Pushing the Limits of Cross-Embodiment Learning for Manipulation and Navigation

Jonathan Heewon Yang, Catherine Glossop, Arjun Bhorkar, Dhruv Shah, Quan Vuong, Chelsea Finn, Dorsa Sadigh, Sergey Levine

Paper ID 93

Session 12. Robot learning foundation models

Poster Session day 3 (Thursday, July 18)

Abstract: Recent years in robotics and imitation learning have shown remarkable progress in training large-scale foundation models by leveraging data across a multitude of embodiments. The success of such policies might lead us to wonder: just how diverse can the robots in the training set be while still facilitating positive transfer?

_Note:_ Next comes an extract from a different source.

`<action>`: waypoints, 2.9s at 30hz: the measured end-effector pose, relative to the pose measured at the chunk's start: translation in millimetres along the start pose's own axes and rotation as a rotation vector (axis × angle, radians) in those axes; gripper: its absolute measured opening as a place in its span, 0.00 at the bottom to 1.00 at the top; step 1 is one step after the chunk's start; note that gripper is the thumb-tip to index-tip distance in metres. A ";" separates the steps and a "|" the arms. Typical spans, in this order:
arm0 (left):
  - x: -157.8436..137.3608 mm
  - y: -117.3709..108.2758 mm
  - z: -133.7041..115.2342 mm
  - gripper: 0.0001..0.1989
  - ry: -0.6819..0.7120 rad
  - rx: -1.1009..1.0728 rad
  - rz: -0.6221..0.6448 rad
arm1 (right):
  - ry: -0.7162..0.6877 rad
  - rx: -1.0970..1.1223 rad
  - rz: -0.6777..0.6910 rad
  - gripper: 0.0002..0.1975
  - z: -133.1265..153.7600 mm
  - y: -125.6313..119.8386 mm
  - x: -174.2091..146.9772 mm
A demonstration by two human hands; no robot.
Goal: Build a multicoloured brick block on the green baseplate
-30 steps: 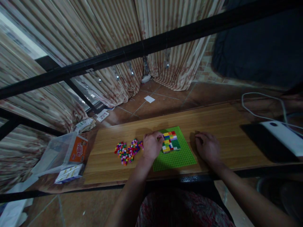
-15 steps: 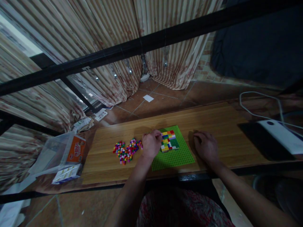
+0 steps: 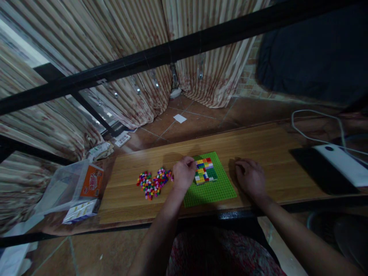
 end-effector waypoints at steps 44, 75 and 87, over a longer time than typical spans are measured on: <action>-70.9 -31.9 79.1 0.11 -0.013 0.119 -0.146 | -0.036 -0.030 -0.003 0.13 0.1 -0.4 -1.8; -38.3 -10.1 -23.8 0.09 0.178 0.218 -0.021 | -0.014 0.013 0.009 0.13 0.9 -0.3 0.4; -23.2 1.2 -24.6 0.09 0.027 0.327 0.005 | 0.008 0.026 0.022 0.13 -0.5 1.2 0.8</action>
Point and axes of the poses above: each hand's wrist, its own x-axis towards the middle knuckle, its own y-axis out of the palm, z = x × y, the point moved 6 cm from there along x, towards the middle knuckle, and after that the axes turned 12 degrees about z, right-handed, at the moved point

In this work, we study this question in the context of heterogeneous embodiments, examining how even seemingly very different domains such as robotic navigation and manipulation can provide benefits when included in the training data for the same model. We train a single goal-conditioned policy that is capable of controlling a robotic arm, quadcopter, quadruped, and mobile base. We then investigate the extent to which transfer can occur across navigation and manipulation by framing them as a single goal-reaching task. In particular, we find that co-training with navigation data can enhance robustness and performance in goal-conditioned manipulation with a wrist-mounted camera. We then deploy our policy trained only from navigation-only and static manipulation-only data on a mobile manipulator, showing that it can control a similar but novel embodiment in a zero-shot manner. These results provide evidence that large-scale robotic policies can benefit from data collected across a wide variety of embodiments.